There is an obvious difficulty in making a film that wants to speak about the current refugee crisis using stories from the past. Let us leave aside the moral question of whether the Holocaust, of which several characters are victims, can be considered comparable to other atrocities, a question that was fought over intensely by German historians in the 1980s. If, indeed, the film wants us not to draw parallels but to focus on the state of transition or stasis shared by refugees then and now, it does a poor job of doing so. Transit may be filmed on modern streets, but so boringly that today’s Marseille fails to be felt. The port has always had a large and visible immigrant population but it is one which has been almost studiously ignored in this film. A short while after the events depicted here, a whole section of the Panier, the old town, where many refugees were in hiding, was dynamited as a criminal quarter; neither this history nor its effect on the cityscape are shown, with the film preferring to concentrate on generic pizza places and the laughably bland MUCEM. “Marseille is a port city, and what else are port cities for than for people to tell stories?” says the voiceover, in one of those lines that make you roll your eyes and mentally reach for the seatbelt. Triteness aside, it is evident that not every story is to be allowed into this work.
So much for poverty of thought: let’s not forget that Transit is also a bad film. One key marker of a bad film: clodhopping voiceover that adds nothing to what is already on the screen. Marker of a terrible film: the voiceover turns out to have been delivered by the barman where the main character hangs out, here played by Matthias Brandt looking hilariously like René from ’Allo ’Allo.
This is not the only evidence of poor craftsmanship, though it is perhaps the most obvious. At times it seems Petzold is so interested in musing on the tedium of his characters’ situation and plumping up his own vague ideas about inbetweeniness that he forgets he also has a plot to get on with. Georg (played by the excellent Franz Rogowski) has assumed the identity of a dead writer who has visas for Mexico pending for himself and his estranged wife. While doing the rounds of the embassies he keeps running into a mysterious woman who, in a big reveal near the end, turns out to be – the wife herself! (I don’t know if this is meant to surprise the viewer; it’s staggering that it surprises the characters.) He then has to persuade her that her husband is dead and that she should get on the boat while she lies in bed with him trying to persuade him that she still loves her husband, or needs him for her visa, or something.

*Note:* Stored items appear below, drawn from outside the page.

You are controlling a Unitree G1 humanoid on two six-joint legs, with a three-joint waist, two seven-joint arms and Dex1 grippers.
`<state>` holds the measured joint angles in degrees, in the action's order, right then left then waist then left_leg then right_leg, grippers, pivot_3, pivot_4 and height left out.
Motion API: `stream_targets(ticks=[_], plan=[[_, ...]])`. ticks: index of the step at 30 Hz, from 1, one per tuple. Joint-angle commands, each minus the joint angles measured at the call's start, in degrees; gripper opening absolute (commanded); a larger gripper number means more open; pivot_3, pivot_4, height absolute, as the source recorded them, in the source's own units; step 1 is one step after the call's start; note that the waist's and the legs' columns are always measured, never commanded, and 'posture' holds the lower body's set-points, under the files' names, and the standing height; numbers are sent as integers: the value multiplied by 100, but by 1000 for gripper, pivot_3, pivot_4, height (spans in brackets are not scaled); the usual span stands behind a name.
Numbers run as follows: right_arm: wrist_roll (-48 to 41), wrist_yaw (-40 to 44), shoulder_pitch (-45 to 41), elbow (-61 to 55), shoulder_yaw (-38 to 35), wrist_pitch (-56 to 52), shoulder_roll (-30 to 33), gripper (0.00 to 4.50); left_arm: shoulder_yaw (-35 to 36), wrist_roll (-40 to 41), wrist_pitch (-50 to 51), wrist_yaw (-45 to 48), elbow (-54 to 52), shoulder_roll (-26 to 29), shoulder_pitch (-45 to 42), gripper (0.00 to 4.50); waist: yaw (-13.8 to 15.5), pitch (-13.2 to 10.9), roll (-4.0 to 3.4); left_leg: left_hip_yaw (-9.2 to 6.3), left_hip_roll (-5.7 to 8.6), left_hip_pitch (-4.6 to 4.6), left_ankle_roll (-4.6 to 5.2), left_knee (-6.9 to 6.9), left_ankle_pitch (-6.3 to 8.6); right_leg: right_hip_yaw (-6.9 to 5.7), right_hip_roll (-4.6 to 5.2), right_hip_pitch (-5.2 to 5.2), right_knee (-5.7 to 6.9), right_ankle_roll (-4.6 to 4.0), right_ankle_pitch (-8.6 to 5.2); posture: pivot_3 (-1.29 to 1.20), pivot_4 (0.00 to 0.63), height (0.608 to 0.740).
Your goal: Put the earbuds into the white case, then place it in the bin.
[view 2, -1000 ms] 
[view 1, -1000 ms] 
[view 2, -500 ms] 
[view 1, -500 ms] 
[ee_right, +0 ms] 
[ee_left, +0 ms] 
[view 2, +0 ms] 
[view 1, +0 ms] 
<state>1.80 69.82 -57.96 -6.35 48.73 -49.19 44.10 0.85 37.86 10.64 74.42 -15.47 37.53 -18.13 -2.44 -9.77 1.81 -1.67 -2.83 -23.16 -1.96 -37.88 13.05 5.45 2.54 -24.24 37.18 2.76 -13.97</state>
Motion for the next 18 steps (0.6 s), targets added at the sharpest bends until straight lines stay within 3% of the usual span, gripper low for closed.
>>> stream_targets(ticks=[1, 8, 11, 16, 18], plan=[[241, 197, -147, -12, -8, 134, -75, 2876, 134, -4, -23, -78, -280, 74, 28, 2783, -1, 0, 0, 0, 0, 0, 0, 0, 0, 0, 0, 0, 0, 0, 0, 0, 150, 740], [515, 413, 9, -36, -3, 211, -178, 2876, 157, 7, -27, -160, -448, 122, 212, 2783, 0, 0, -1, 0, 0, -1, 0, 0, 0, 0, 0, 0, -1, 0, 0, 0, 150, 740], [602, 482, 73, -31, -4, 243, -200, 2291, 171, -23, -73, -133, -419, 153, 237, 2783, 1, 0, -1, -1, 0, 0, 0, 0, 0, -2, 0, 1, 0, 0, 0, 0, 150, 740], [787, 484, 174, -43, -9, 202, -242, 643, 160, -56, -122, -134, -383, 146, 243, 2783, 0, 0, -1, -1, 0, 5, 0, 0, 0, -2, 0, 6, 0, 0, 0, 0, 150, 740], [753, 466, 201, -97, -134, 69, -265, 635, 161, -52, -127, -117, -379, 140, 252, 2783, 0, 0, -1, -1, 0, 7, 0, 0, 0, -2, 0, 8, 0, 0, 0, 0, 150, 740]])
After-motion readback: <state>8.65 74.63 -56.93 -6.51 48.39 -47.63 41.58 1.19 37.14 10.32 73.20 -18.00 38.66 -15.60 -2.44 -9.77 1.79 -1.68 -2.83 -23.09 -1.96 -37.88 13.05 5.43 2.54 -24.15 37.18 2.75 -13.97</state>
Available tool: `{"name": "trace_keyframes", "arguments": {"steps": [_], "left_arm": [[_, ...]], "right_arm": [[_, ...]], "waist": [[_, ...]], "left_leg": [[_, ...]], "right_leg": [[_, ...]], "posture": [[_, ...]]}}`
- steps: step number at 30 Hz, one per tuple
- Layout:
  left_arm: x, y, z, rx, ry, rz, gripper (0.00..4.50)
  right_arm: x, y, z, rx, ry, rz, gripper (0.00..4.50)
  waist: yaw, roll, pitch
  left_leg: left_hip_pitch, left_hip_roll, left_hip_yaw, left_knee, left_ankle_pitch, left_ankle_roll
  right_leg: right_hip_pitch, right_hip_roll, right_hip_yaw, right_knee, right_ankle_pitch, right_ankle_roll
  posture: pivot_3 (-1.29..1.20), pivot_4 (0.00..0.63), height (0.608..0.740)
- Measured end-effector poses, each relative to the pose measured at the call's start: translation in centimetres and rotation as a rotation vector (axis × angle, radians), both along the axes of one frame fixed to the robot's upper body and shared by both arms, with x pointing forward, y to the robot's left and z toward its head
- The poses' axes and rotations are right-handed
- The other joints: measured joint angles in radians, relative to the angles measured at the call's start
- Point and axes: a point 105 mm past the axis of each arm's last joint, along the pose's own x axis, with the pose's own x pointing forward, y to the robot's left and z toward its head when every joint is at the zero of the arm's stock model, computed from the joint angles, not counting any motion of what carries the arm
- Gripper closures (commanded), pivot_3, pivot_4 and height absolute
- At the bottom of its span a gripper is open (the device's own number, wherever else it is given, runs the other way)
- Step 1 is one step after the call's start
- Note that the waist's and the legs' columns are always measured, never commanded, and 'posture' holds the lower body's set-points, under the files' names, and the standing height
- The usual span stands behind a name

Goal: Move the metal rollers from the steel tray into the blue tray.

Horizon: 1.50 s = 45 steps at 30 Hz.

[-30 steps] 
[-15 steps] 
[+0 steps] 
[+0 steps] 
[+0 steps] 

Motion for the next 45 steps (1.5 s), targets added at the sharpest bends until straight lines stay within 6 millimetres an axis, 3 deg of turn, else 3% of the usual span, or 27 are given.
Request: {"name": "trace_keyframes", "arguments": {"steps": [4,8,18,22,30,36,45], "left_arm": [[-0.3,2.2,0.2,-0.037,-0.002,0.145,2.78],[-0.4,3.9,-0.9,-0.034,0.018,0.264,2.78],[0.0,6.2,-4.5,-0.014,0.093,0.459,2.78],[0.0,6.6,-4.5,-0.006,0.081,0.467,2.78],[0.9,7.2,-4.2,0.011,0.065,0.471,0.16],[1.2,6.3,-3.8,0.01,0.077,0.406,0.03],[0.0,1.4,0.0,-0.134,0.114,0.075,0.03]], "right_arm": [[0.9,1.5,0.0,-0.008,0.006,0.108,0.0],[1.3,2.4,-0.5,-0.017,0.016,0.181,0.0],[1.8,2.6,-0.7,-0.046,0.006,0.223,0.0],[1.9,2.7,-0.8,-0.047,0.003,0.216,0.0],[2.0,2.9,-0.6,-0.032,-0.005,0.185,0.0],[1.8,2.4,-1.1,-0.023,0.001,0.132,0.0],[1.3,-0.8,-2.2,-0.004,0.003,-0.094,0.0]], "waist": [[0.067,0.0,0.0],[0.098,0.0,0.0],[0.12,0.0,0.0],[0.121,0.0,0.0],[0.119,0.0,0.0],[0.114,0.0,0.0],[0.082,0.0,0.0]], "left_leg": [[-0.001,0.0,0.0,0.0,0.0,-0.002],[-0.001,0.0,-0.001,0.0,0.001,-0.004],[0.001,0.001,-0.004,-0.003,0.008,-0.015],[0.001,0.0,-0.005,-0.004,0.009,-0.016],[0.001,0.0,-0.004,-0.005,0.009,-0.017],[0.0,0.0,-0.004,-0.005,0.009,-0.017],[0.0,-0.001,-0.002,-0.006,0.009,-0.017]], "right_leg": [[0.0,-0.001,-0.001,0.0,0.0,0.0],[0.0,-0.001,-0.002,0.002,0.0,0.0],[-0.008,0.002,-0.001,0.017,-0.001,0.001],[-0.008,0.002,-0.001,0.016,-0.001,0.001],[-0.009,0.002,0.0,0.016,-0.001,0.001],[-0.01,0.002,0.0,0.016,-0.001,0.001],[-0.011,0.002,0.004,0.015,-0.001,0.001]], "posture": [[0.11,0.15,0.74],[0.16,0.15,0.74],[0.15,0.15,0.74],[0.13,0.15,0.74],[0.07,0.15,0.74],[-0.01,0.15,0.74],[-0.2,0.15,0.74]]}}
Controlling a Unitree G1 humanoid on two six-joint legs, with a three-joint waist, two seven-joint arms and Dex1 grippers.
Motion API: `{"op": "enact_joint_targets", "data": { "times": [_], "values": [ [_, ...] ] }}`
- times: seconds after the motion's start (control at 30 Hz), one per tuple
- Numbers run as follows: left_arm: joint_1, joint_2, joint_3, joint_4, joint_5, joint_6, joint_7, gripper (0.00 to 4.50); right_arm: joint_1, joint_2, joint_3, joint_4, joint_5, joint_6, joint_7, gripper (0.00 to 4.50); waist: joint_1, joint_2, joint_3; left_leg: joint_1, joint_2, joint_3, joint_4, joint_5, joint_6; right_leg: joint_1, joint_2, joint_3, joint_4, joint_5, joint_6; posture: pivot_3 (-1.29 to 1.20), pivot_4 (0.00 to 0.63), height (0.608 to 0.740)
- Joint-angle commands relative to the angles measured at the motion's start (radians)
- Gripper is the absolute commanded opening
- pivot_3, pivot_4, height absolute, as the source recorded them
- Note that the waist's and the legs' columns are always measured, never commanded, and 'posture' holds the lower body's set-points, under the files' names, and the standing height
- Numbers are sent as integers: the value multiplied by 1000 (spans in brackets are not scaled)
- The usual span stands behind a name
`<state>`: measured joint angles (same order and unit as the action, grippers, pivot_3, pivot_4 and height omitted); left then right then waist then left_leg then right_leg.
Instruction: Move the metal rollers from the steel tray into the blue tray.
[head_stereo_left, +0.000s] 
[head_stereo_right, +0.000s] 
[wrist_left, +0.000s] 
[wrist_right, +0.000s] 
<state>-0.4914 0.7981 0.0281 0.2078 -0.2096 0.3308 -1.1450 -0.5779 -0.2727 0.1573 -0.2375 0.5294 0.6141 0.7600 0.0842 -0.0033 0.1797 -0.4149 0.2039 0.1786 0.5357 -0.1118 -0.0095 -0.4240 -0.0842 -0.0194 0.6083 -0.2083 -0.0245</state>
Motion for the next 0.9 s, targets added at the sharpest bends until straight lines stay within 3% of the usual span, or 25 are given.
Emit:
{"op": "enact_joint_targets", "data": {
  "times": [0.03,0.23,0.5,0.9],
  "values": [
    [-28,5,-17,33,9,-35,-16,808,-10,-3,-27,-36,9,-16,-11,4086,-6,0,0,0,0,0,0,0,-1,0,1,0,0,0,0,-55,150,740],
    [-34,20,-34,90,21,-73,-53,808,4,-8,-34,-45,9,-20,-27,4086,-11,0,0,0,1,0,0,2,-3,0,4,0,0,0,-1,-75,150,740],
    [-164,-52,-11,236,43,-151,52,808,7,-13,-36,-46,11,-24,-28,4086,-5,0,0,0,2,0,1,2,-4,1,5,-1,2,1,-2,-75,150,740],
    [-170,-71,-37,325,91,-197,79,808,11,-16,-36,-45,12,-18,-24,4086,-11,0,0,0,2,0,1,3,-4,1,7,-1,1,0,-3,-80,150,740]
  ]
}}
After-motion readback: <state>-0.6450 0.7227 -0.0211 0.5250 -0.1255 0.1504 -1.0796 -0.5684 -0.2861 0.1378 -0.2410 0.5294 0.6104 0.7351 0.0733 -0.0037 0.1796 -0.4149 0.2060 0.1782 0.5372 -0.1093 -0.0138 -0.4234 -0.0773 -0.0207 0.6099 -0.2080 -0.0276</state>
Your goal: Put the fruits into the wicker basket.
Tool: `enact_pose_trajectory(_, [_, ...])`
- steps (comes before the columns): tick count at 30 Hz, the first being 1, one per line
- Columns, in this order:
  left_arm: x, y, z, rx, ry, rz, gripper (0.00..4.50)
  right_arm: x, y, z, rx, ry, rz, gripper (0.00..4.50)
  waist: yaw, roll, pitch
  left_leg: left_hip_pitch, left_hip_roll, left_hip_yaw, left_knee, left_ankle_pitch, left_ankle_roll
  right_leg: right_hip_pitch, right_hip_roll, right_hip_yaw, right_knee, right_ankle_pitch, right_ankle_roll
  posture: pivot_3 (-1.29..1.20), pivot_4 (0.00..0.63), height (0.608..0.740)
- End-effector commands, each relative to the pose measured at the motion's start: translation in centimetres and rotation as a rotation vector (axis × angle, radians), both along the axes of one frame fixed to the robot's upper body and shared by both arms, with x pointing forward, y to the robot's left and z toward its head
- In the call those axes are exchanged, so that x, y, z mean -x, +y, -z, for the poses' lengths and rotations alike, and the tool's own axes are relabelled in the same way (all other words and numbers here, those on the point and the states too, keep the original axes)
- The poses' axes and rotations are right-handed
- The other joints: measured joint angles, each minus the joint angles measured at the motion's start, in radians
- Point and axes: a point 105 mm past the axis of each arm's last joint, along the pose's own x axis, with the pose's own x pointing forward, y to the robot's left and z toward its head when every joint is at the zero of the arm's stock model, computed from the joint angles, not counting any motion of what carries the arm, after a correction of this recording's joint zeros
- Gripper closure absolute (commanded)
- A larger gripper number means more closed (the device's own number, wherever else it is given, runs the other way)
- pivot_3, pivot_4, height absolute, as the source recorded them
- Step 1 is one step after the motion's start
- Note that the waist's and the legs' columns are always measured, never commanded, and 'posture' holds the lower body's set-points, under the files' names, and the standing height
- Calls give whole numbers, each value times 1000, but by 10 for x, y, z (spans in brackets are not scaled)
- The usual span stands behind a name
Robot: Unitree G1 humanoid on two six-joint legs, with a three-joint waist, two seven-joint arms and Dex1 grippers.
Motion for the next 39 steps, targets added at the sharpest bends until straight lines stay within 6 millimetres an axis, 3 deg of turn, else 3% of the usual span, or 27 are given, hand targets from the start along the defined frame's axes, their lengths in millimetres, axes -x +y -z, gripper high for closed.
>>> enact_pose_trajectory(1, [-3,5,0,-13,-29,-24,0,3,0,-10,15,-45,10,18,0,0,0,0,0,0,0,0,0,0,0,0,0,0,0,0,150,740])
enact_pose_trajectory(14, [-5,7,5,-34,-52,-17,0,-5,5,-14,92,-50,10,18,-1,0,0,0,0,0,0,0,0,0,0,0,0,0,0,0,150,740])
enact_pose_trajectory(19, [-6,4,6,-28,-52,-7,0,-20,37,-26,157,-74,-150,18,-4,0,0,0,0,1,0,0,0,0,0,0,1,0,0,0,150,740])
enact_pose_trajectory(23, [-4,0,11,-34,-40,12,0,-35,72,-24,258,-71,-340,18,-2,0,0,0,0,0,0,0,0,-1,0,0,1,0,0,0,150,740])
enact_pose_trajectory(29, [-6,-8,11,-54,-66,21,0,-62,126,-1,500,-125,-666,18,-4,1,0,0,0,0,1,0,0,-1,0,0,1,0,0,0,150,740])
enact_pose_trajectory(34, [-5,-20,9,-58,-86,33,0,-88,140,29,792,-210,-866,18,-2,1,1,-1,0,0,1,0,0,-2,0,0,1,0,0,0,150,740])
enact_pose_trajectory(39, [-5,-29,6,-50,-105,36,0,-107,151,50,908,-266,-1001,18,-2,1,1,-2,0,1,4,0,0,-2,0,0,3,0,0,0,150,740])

It’s all very confused and everyone misses a lot of ferries. Certainly, this is not the way to behave with Nazis breathing down your neck. But then why should we expect realistic reactions from anyone on this film? It all feels like crass playacting: like a group of adults engaged in some sort of “escape from the Reich” role-playing game on the streets of Marseille. Like a historical re-enactment society’s first meeting after a fire at the costume warehouse. Like – oh well, you get the picture.